The Best Interview Trick I’ve Added to My Hiring Process

Hiring is never easy—especially when the role demands a mix of technologies and a rare combo of skills, attitude, and flexibility.

We had one of those roles recently. The person needed to be comfortable jumping between Docker, VMware, Linux, Windows—you name it. It wasn’t a deep-specialist role. It was a “get thrown in the deep end and swim across multiple systems” kind of role.

When I interviewed candidates, I wasn’t trying to run a full technical screen. We had a separate technical interview for that. My job was to filter for something more foundational: could they thrive on the team, and would I want them on the team?

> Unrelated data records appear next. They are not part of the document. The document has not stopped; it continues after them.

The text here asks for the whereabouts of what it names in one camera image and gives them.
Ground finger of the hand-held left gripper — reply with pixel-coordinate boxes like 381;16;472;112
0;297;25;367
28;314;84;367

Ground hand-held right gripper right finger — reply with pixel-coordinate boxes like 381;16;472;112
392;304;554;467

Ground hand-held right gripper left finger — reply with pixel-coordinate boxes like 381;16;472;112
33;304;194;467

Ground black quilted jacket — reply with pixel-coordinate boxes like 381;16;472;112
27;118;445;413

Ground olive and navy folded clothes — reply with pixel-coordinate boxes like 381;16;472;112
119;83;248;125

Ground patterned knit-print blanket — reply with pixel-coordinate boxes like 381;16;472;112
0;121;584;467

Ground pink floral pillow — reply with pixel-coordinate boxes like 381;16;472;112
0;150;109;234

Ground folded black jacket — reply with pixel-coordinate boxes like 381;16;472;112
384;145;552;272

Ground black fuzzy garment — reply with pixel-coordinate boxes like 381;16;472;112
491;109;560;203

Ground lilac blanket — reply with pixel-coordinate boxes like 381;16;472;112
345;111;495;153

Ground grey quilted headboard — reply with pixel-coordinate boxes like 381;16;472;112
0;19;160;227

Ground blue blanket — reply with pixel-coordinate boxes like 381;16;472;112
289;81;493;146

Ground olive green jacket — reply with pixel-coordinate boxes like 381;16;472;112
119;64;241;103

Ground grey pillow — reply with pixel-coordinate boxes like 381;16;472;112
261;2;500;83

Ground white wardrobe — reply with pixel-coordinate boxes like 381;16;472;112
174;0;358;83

That means I’m screening for:

  • Will they help others?
  • Will they lift the team up, not drag it down?
  • Can they adapt when things aren’t perfect (which is… always)?
  • Will I feel confident putting them in front of stakeholders—even execs?

I’m all for best practices. But when you’re dealing with legacy systems and technical debt (and you will be), you need someone who can be flexible. We can’t always engineer utopia. We have to ship and keep things running.

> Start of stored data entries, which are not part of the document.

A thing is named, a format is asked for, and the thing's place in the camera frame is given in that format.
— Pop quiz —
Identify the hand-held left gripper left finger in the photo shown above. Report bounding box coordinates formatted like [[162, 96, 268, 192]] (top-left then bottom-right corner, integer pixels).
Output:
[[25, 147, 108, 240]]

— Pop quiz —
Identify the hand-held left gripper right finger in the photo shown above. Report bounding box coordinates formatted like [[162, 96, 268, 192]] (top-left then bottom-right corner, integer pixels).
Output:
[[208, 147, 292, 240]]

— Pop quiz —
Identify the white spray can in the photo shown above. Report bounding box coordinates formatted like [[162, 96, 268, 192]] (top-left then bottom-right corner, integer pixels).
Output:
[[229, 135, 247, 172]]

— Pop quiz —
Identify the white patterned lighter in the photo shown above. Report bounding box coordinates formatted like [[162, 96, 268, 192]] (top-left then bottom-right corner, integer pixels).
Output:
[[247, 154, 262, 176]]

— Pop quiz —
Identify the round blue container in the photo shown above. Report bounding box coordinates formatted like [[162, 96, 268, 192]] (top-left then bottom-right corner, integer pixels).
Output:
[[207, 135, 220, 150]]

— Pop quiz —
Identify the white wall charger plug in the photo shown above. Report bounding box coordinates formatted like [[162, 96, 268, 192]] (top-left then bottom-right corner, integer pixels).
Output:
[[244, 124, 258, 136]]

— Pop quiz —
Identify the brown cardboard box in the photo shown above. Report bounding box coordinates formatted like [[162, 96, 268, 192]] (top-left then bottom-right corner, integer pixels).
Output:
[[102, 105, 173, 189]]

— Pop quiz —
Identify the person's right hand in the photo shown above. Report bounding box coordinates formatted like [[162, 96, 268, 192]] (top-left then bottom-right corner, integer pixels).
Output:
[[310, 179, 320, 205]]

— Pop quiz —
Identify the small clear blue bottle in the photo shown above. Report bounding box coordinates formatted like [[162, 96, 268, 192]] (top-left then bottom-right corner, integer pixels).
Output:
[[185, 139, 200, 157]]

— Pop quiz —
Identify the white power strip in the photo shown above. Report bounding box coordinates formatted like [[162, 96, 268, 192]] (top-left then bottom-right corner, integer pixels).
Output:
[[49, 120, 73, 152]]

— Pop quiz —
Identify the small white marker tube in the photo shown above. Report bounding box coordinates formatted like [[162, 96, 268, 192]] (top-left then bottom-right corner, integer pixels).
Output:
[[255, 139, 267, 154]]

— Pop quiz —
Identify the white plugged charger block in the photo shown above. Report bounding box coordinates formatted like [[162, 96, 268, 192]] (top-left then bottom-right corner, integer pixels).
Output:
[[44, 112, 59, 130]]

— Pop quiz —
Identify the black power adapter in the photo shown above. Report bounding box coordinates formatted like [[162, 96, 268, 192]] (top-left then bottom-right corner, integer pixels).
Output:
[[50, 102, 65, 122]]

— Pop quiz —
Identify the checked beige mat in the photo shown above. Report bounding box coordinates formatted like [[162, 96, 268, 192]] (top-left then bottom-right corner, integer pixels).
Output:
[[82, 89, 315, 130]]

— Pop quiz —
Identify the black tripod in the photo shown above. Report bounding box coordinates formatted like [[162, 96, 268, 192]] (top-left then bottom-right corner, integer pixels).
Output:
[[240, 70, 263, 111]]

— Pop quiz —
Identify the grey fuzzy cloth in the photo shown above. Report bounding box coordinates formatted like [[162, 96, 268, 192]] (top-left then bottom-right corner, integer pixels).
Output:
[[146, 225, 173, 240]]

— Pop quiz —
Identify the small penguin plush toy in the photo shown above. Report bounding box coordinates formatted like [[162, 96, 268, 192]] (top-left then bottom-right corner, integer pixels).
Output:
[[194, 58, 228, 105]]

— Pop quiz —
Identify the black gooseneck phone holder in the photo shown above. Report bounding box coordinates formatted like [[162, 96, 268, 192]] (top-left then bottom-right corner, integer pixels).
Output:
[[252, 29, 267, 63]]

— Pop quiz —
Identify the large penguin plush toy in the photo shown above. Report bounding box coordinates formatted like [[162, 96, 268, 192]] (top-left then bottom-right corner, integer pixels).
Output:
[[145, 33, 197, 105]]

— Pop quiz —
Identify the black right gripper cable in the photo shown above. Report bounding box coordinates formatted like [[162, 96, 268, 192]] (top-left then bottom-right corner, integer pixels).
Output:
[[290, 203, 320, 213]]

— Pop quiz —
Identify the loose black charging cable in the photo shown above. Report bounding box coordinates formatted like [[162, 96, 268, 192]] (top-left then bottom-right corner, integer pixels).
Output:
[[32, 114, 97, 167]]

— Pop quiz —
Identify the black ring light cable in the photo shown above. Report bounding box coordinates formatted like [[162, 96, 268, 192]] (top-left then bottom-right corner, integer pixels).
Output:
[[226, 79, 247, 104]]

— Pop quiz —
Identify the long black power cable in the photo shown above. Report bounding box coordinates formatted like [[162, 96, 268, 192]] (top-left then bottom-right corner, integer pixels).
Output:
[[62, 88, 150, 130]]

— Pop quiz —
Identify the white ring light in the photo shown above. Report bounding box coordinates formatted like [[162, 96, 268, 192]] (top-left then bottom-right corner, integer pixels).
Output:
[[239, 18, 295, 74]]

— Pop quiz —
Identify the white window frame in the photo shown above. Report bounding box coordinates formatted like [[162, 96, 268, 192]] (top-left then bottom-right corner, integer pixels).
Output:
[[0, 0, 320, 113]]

Here’s the format I used, and it worked better than I expected:

  1. List of key technologies – I’d run down each one, asking the candidate to give a sentence or quick story about how they’ve used it. This wasn’t about testing depth. It was about getting a signal on familiarity. “Have you ever touched this?” “How comfortable are you here?”
  2. Real-world soft skill test – I asked about times they had to interact with stakeholders—engineering leadership, security, even the C-suite. I wanted to know if they’d been in the room before, or if they’d freak out under pressure.
  3. The game-changer: showing them a real error from our system – I’d pull up a real log or alert from our system. Not some fake scenario. Not code trivia. Just a real-world issue we’ve seen. Then I’d screen share and say: “I don’t expect a perfect answer. I just want to hear how you’d approach it. What’s your first instinct?”

That last part was gold.

Some candidates totally froze. Others just Googled it out loud. Some were thoughtful and walked me through their logic—what they’d try first, what assumptions they’d test, who they’d ask. It told me everything I needed to know.

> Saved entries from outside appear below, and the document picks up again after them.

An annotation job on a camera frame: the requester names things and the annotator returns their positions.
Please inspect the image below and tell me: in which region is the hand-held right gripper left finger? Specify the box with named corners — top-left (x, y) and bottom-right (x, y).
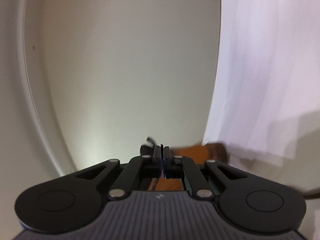
top-left (75, 145), bottom-right (162, 200)

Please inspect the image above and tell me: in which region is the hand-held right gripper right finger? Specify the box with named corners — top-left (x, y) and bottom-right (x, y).
top-left (162, 145), bottom-right (248, 200)

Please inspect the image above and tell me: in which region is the tan leather boot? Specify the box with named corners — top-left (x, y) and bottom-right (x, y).
top-left (139, 136), bottom-right (229, 192)

And yeah, it also exposed a few folks who talked a big game but couldn’t work through a problem when it was time to perform.

This is 100% going into my interview process from now on. It’s not about whether they get the right answer—it’s about whether they have a process and the confidence to get started. That’s what I need on the team.

Bonus tip:
Make sure your recruiter has a checklist of knockout questions during the phone screen. You don’t want unqualified folks getting through the first round and wasting their time—or yours. Candidates deserve clarity, and your hiring process needs efficiency.